Ditopangkan dagunya di sebelah telapak tangan. Ia berpikir lagi. Meskipun ia dan Ashido sudah berpacaran selama setahun dan restu dari kedua orang tuanya sudah dikantongi, entah mengapa Rukia merasa… kosong. Ada relung dalam sanubarinya yang belum terisi, dan Rukia tidak menemukan apa itu pada diri Ashido. Setidaknya belum.

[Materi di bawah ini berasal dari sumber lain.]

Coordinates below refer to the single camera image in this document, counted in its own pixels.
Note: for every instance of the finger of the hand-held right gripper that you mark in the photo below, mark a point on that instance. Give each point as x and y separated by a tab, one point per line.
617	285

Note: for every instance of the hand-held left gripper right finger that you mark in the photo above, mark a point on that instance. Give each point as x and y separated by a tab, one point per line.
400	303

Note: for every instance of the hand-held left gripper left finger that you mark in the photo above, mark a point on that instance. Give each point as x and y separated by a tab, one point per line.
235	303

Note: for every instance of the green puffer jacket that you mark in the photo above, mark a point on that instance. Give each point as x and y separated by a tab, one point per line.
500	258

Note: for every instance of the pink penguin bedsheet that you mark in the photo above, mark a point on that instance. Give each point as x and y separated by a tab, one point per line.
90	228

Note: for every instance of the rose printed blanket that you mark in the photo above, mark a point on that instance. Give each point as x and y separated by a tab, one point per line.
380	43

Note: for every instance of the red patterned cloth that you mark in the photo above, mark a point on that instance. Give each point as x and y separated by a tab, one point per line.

Tambahan lagi, masalah seperti ini kadang membuat Rukia merasa bosan. Ashido selalu sibuk dengan rutinitasnya, bahkan saat Rukia jelas-jelas meminta pria itu untuk mendengarkan ceritanya. Terkadang… ia merasa menjadi sebuah robot setiap kali bersama kekasihnya itu.
xxXxx
Malam menjelang. Angin musim gugur bertiup pelan, menerbangkan daun-daun ginkgo yang telah jatuh ke tanah. Pelataran Universitas Waseda tampak ramai dan semarak dengan api unggun besar dan pasar malam yang dirayakan mahasiswa di sana. Tarian Bon dipentaskan oleh beberapa orang yang mengenakan pakaian tradisional Jepang, namun kebanyakan mahasiswa ikut bergerak mengikuti irama. Mahasiswa yang tidak menari berada di pinggir lapangan, menyaksikan api unggun yang berkobar-kobar menerbangkan berkas-berkas abu ke angkasa. Mereka sedang menanti pesta kembang api yang akan dimulai sepuluh menit lagi.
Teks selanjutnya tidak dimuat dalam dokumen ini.